▸ The input
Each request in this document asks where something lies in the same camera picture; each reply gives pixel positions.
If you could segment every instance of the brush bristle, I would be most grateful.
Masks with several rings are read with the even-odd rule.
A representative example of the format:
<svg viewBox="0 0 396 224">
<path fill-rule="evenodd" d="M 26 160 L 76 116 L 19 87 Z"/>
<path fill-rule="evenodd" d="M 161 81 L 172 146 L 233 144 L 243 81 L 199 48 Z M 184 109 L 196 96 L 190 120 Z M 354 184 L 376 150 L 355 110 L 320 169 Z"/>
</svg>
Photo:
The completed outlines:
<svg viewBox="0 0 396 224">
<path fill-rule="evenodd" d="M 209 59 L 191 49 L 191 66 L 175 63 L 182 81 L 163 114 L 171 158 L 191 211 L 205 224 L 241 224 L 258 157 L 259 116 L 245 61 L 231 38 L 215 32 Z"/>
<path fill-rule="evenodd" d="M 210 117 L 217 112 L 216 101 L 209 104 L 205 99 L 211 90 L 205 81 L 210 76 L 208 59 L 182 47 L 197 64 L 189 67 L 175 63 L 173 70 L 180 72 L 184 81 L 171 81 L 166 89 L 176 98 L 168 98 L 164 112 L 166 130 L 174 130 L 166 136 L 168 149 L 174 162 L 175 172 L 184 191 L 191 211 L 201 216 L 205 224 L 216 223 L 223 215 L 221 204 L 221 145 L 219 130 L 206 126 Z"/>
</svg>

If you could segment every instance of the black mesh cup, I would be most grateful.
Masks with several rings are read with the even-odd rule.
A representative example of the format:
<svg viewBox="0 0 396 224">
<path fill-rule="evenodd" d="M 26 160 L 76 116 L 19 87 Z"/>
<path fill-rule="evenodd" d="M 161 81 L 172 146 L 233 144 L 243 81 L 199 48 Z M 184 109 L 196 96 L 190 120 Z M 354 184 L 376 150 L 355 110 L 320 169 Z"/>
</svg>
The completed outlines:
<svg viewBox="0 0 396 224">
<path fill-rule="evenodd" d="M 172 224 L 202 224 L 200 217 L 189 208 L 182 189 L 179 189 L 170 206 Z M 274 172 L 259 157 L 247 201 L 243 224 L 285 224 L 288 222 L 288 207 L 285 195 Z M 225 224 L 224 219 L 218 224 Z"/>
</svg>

▸ Exercise
Write the entries out once more, exactly, without dropping a line.

▸ Solution to this task
Each request in this document asks where something lies in the same camera picture; each reply gives pixel positions.
If you could segment every instance of the brush bristle, I would be most grateful.
Masks with several rings are read with the even-odd rule.
A representative example of the format:
<svg viewBox="0 0 396 224">
<path fill-rule="evenodd" d="M 26 160 L 76 116 L 19 87 Z"/>
<path fill-rule="evenodd" d="M 161 81 L 172 146 L 233 144 L 243 81 L 199 48 Z M 184 109 L 196 96 L 190 120 Z M 354 184 L 376 150 L 355 110 L 320 169 Z"/>
</svg>
Photo:
The completed outlines:
<svg viewBox="0 0 396 224">
<path fill-rule="evenodd" d="M 209 59 L 191 49 L 191 66 L 175 63 L 182 81 L 163 114 L 171 158 L 191 211 L 205 224 L 241 224 L 258 157 L 259 116 L 245 61 L 231 38 L 215 32 Z"/>
<path fill-rule="evenodd" d="M 210 117 L 217 112 L 216 101 L 209 104 L 205 99 L 211 90 L 205 81 L 210 76 L 208 59 L 182 47 L 197 64 L 189 67 L 175 63 L 173 70 L 180 72 L 184 81 L 171 81 L 166 89 L 176 98 L 168 98 L 164 112 L 166 130 L 174 130 L 166 136 L 168 149 L 174 162 L 175 172 L 184 191 L 191 211 L 201 216 L 205 224 L 216 223 L 223 215 L 221 204 L 221 145 L 219 130 L 206 126 Z"/>
</svg>

If you could segment every instance of the black mesh cup, I would be most grateful.
Masks with several rings are read with the even-odd rule.
A representative example of the format:
<svg viewBox="0 0 396 224">
<path fill-rule="evenodd" d="M 26 160 L 76 116 L 19 87 Z"/>
<path fill-rule="evenodd" d="M 161 81 L 172 146 L 233 144 L 243 81 L 199 48 Z M 184 109 L 196 96 L 190 120 Z M 354 184 L 376 150 L 355 110 L 320 169 Z"/>
</svg>
The completed outlines:
<svg viewBox="0 0 396 224">
<path fill-rule="evenodd" d="M 172 224 L 202 224 L 200 217 L 189 208 L 182 189 L 179 189 L 170 206 Z M 274 172 L 259 157 L 247 201 L 243 224 L 285 224 L 288 222 L 288 207 L 285 195 Z M 225 224 L 224 219 L 218 224 Z"/>
</svg>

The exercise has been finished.